## EXERCISE REQUIREMENTS
Work out how many lines of the data below hold the string "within". Answer with that number alone.

════

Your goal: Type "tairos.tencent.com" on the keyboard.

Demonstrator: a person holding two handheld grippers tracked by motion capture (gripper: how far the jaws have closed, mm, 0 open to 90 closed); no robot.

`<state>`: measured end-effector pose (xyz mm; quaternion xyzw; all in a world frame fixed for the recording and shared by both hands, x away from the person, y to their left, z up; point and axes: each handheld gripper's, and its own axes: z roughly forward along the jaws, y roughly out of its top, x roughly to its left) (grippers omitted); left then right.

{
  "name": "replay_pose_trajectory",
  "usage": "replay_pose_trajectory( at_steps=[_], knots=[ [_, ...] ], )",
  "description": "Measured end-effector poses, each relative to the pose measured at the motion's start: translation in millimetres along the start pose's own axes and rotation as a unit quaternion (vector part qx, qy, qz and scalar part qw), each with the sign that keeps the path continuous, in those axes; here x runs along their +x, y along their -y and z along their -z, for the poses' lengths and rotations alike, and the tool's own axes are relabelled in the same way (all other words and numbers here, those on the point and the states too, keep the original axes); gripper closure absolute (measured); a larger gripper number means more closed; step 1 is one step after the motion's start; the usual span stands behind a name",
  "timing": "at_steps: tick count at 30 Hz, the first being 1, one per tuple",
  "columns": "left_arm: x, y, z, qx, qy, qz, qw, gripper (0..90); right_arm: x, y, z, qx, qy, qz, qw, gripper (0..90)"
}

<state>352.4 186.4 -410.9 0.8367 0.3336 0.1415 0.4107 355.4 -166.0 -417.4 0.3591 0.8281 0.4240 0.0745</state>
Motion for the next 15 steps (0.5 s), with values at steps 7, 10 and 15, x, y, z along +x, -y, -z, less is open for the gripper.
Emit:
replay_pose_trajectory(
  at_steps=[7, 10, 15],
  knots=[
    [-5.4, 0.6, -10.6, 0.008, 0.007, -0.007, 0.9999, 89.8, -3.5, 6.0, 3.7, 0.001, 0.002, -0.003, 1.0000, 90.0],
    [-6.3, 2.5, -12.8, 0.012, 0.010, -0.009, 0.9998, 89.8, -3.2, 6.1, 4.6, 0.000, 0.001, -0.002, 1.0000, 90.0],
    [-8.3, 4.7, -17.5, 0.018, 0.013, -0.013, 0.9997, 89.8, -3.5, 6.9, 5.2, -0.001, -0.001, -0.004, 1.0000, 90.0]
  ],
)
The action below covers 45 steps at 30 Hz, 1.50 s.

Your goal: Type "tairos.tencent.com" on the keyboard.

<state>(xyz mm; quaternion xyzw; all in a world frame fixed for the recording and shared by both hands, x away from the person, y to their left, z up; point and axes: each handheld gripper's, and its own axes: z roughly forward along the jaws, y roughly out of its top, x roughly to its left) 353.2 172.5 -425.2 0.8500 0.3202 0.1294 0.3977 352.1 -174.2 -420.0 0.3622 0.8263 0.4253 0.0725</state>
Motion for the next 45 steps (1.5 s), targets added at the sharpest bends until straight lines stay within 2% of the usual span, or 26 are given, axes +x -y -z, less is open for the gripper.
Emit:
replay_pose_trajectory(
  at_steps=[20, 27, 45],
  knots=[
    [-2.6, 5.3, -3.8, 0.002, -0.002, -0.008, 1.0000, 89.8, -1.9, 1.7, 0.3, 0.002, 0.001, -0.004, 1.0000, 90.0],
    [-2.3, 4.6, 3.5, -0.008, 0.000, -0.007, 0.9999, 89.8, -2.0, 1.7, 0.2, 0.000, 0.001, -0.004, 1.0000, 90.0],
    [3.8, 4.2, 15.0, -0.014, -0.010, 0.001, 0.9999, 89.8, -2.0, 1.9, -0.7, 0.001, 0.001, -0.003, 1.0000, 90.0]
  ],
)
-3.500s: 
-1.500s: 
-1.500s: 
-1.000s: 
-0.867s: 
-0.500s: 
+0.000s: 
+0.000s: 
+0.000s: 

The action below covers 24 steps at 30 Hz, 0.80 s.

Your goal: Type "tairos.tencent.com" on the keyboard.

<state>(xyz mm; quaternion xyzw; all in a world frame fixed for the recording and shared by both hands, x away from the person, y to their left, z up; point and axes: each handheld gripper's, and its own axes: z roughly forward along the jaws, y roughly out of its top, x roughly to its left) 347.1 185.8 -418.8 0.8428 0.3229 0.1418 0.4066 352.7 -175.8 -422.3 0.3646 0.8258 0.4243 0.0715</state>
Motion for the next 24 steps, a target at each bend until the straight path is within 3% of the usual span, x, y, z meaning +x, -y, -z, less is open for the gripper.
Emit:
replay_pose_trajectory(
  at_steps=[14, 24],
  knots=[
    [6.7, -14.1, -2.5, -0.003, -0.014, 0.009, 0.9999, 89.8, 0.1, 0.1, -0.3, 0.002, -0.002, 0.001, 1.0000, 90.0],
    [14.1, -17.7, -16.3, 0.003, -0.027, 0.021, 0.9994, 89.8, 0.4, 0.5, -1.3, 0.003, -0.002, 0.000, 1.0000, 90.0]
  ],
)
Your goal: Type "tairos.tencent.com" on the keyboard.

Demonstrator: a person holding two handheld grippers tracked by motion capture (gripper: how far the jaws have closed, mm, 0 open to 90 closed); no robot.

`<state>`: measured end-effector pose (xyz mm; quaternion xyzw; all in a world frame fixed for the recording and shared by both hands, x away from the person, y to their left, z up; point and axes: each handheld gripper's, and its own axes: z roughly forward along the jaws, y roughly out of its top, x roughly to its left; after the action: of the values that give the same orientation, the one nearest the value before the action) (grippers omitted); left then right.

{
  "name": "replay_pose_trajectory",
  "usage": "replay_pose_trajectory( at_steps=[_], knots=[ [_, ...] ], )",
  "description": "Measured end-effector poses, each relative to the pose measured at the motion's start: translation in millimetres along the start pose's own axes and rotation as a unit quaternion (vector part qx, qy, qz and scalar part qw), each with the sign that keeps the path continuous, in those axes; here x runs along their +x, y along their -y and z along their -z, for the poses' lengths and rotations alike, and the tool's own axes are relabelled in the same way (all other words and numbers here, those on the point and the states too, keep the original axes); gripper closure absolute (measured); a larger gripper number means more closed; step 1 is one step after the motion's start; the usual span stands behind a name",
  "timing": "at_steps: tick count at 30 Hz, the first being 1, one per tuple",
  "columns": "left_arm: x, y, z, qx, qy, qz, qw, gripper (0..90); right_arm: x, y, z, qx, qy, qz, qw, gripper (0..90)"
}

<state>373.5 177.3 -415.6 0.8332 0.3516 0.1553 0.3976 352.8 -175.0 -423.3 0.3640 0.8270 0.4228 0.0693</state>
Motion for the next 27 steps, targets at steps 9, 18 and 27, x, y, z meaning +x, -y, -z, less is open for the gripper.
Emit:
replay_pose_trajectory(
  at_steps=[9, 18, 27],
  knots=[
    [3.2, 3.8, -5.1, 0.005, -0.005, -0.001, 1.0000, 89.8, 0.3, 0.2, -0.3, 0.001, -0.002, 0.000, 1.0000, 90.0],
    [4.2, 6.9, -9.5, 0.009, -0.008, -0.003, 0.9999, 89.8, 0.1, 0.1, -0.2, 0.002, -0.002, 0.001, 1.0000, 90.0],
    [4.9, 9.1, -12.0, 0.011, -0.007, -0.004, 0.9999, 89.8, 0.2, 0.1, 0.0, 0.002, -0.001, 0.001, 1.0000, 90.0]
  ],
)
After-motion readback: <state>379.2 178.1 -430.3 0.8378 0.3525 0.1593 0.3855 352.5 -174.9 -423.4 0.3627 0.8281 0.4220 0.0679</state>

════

## OUTPUT FOR THIS EXERCISE
2